More information can be found in cosmos.network docs and cosmos-sdk/cosmovisor/readme.
Setup
Install Cosmovisor
- Install the latest version of Cosmovisor:
# Install from source
go install cosmossdk.io/tools/cosmovisor/cmd/cosmovisor@latest
# Verify installation
cosmovisor version - Note: Ensure you have Go 1.19+ installed for the latest version.
Set Environment Variables
- Configure Cosmovisor environment variables:
# Add to your shell profile (~/.bashrc, ~/.zshrc, or ~/.profile)
echo "# Setup Cosmovisor" >> ~/.profile
echo "export DAEMON_NAME=crossfid" >> ~/.profile
echo "export DAEMON_HOME=$HOME/.crossfi" >> ~/.profile
echo "export DAEMON_RESTART_AFTER_UPGRADE=true" >> ~/.profile
echo "export DAEMON_ALLOW_DOWNLOAD_BINARIES=false" >> ~/.profile
echo "export UNSAFE_SKIP_BACKUP=false" >> ~/.profile
# Apply changes
source ~/.profile - Environment Variables Explained:
DAEMON_RESTART_AFTER_UPGRADE=true
: Automatically restart after upgradesDAEMON_ALLOW_DOWNLOAD_BINARIES=false
: Disable automatic binary downloads (recommended for security)UNSAFE_SKIP_BACKUP=false
: Keep backups of old binaries
Create Directory Structure
- Set up the required Cosmovisor directory structure:
# Create directories
mkdir -p $DAEMON_HOME/cosmovisor/genesis/bin
mkdir -p $DAEMON_HOME/cosmovisor/upgrades
# Copy current binary
cp $(which crossfid) $DAEMON_HOME/cosmovisor/genesis/bin/
# Verify setup
cosmovisor version
ls -la $DAEMON_HOME/cosmovisor/ - The directory structure should look like:
~/.crossfi/cosmovisor/
├── current -> genesis or upgrades/<name>
├── genesis
│ └── bin
│ └── crossfid
└── upgrades
└── <upgrade_name>
└── bin
└── crossfid
Test Cosmovisor
- Test that Cosmovisor can run your node:
# Test cosmovisor (should show same version as crossfid)
cosmovisor version
# Start node with cosmovisor (for testing)
cosmovisor run start --help - ⚠️ Important: Don't run
cosmovisor run start
yet if you plan to use systemd - we'll configure that next.
Preparing an Upgrade
Cosmovisor will continually poll the $DAEMON_HOME/data/upgrade-info.json
for new upgrade instructions. When an upgrade is ready, node operators can download the new binary and place it under $DAEMON_HOME/cosmovisor/upgrades//bin
where `` is the URI-encoded name of the upgrade as specified in the upgrade module plan.
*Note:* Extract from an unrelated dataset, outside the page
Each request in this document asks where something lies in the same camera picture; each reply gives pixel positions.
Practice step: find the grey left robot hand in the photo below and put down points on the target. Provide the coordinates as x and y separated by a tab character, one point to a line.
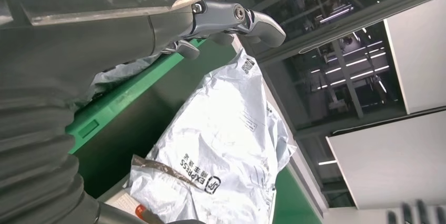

It is possible to have Cosmovisor automatically download the new binary. To do this set the following environment variable.
export DAEMON_ALLOW_DOWNLOAD_BINARIES=true
Cosmovisor with systemd
For production validator operations, it's essential to run Cosmovisor as a system service to ensure automatic restarts and maintain high availability.
Why systemd + Cosmovisor?
🔄 Automatic Recovery
- Restarts node immediately after crashes
- Maintains MTTR < 2 minutes
- Reduces slashing risk from downtime
- Works during system reboots
⚙️ Production Benefits
- Professional service management
- Integrated logging with journald
- Resource limit enforcement
- Dependency management
systemd Service Setup
Create Service File
- Create a systemd service file for your CrossFi validator:
sudo nano /etc/systemd/system/crossfid.service
- Add the following configuration (replace
<username>
with your actual username):[Unit]
Description=CrossFi Daemon (Cosmovisor)
After=network-online.target
Wants=network-online.target
[Service]
Type=exec
User=<username>
Group=<username>
ExecStart=/home/<username>/go/bin/cosmovisor run start
Restart=always
RestartSec=3
LimitNOFILE=4096
Environment="DAEMON_NAME=crossfid"
Environment="DAEMON_HOME=/home/<username>/.crossfi"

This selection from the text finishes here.